→ Work to be completed
Below are the records; copy each line in which "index" can be found.

[[ Extracted entries open ]]

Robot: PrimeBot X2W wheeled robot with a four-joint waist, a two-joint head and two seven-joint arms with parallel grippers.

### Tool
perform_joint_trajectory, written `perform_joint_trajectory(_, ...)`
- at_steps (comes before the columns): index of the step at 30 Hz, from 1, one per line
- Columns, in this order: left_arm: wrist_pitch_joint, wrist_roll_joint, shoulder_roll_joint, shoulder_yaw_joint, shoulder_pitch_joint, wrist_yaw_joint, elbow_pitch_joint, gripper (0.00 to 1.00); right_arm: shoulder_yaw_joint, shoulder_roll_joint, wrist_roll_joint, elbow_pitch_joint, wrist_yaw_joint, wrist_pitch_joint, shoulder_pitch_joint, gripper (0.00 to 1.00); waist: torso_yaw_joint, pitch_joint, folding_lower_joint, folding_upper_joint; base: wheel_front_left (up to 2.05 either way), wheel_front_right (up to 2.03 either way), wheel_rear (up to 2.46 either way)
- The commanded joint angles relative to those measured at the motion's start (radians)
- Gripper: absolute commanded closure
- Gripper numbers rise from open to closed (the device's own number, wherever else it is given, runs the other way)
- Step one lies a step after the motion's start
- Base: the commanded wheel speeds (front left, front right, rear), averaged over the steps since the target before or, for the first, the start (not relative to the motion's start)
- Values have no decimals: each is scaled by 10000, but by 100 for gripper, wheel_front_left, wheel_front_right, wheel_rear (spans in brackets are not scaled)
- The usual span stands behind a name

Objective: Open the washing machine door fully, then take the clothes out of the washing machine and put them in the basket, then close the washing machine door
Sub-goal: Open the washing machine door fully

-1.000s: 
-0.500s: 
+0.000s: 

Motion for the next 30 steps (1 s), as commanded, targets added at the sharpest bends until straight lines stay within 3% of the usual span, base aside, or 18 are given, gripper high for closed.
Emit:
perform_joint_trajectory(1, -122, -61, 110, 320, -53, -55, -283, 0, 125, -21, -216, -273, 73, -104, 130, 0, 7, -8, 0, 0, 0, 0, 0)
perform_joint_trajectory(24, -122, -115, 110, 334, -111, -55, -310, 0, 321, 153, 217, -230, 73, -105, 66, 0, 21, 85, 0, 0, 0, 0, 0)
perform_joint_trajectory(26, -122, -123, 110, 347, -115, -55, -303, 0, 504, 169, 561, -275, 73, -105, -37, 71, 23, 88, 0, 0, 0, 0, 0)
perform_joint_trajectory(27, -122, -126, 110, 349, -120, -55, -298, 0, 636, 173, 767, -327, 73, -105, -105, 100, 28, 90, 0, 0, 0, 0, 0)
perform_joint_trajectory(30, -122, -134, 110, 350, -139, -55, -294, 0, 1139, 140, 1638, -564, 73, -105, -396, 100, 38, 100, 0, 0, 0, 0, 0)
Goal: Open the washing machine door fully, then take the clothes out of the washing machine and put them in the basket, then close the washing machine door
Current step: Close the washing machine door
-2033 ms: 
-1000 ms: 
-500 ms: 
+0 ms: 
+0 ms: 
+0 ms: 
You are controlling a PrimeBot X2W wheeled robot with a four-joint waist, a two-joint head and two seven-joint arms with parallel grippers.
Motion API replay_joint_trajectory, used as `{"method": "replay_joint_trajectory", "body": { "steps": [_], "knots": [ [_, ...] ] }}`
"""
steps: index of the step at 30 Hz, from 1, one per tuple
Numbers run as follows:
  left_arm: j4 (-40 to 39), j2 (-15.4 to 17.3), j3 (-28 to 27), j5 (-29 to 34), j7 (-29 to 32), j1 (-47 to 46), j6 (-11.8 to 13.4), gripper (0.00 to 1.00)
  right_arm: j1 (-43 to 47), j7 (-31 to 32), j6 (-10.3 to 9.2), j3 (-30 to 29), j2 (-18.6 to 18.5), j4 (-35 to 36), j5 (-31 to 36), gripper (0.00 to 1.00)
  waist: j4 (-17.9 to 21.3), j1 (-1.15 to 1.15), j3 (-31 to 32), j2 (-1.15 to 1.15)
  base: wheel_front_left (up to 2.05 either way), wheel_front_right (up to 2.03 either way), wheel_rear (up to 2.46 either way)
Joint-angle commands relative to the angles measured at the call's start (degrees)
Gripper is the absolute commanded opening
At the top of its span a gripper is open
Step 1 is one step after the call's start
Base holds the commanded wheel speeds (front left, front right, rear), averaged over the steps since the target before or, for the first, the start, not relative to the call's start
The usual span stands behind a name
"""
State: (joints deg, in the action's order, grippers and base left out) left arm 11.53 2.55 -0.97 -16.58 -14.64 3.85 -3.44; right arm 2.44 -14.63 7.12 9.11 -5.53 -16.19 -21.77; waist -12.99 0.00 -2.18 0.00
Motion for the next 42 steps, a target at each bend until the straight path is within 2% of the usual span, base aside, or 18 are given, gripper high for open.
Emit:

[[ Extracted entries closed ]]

→ Response to this task
- at_steps (comes before the columns): index of the step at 30 Hz, from 1, one per line
steps: index of the step at 30 Hz, from 1, one per tuple

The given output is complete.